How is it performing?
Has it experienced changes in its environment (physical force, heat, cold, etc.)? The ability to know the status of every asset in real time is critical. Device data forms the foundation of the digital infrastructure, and can be leveraged throughout the supply chain, within manufacturing and distribution processes, and informs how and where a customer is using an asset. Customer usage data will become increasingly important as more assets are offered to customers with postsale services or even as an asset-as-a-service.
And yet, companies may not value IoT properly. When asked to rate the importance of IoT projects, only 27.2 percent of respondents indicated IoT was Critically Important to their business priorities.
Source: Futurum Research, Bridging the IoT Perception Gap, Survey of 500 IT/OT Professionals
Individually, IT and OT perceive the business importance of IoT slightly differently, with OT focused respondents having both a greater percent of Critically Important (29 percent) and Not Very Important (12.2% percent) responses than IT focused respondents.

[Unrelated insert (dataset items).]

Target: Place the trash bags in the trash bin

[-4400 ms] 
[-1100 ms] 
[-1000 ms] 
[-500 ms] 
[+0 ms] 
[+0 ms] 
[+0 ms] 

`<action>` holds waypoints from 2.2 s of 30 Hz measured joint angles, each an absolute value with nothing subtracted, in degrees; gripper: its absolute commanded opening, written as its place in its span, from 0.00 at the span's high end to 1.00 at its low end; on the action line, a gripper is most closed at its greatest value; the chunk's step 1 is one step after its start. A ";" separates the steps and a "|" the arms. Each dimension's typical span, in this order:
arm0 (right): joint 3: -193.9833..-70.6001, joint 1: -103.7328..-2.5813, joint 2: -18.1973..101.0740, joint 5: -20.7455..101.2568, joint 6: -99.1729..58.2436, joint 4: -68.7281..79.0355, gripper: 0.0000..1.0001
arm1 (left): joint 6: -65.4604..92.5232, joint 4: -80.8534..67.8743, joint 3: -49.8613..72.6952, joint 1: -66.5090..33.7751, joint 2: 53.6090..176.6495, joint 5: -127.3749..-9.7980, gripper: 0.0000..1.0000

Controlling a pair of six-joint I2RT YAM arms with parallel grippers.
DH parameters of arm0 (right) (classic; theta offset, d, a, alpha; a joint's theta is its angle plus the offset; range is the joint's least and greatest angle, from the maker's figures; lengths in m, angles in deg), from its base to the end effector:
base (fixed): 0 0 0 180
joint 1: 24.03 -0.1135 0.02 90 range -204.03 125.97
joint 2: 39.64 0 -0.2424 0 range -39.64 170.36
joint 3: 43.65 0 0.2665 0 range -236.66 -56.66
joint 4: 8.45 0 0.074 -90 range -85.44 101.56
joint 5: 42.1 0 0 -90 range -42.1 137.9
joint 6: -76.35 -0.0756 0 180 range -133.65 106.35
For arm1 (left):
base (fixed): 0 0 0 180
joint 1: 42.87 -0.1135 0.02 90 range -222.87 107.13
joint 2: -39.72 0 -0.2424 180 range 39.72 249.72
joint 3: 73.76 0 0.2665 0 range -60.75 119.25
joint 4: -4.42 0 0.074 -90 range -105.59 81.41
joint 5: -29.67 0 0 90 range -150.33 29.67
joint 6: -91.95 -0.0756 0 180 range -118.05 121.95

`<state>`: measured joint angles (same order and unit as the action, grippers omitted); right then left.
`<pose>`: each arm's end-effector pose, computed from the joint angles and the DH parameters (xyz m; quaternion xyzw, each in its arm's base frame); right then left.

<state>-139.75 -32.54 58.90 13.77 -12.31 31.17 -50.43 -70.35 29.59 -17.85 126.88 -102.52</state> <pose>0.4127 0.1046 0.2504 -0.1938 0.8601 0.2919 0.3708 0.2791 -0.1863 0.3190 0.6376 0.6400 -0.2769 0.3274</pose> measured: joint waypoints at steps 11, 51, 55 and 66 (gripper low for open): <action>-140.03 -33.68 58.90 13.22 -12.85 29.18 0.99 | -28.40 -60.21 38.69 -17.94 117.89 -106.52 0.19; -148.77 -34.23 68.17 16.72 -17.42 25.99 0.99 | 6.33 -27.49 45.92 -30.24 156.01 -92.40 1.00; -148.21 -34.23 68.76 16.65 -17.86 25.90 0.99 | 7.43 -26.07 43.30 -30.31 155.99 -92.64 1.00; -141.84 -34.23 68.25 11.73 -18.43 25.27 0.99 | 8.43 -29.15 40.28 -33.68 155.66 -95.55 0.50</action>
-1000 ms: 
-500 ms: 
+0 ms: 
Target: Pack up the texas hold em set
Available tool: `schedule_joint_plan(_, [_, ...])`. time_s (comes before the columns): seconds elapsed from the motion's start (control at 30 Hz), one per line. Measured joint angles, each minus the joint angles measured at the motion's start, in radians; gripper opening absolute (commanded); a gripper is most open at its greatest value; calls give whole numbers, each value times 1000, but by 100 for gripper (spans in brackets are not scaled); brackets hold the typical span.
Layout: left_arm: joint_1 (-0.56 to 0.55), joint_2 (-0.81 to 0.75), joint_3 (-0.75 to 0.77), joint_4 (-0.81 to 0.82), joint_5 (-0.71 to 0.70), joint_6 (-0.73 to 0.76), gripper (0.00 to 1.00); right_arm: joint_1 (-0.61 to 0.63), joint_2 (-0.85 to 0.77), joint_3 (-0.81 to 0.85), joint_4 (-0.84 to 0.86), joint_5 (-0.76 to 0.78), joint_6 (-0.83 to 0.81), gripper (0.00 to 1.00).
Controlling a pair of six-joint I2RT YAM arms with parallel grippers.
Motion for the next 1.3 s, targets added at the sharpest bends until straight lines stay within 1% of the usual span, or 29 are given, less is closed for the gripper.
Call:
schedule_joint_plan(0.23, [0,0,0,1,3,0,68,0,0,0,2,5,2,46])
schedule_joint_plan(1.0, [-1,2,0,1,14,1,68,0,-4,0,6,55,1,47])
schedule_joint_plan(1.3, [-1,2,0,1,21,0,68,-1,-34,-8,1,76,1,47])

Source: Futurum Research, IT/OT for IoT Survey, September, 2017 Source: Futurum Research, Bridging the IoT Perception Gap, Survey of 500 IT/OT Professionals
By industry, Media & Technology rated IoT Critically Import the highest (33.3 percent), while Public Sector rated it the lowest (23 percent). While the value of IoT is well understood in the Media & Technology, Banking & Financial Services, and Healthcare/Pharma sectors, we believe the importance to the Public Sector – particularly in areas such as smart cities and public safety – is very high and underestimated by survey respondents.
Value Gap - Bottom Line
IoT has the potential to bring vast amounts of operational and customer data to the table, yielding valuable and actionable insights in nearreal time. Yet, while a majority of organizations surveyed rate IoT as a Very or Critically Important driver of achieving business priorities, a third of respondents do not. There could be several factors at work here. It is possible that enterprises are still experimenting with IoT, and those initiatives are still in the test phase. However IoT, and in particular Industrial IoT, has been a core operational requirement for years in many industries, such as manufacturing, energy and utilities, and transportation. In this case, it may be that IoT initiatives are not correctly understood or categorized (ex: measurement and sensors as distinct from IoT). It may also be that IoT isn’t valued for the foundational role it can play in the capturing of data. If this is the case, the value of data, from the supply chain to the customer and the connection between IoT and business value must be more clearly understood and articulated—particularly within the operational side of a business.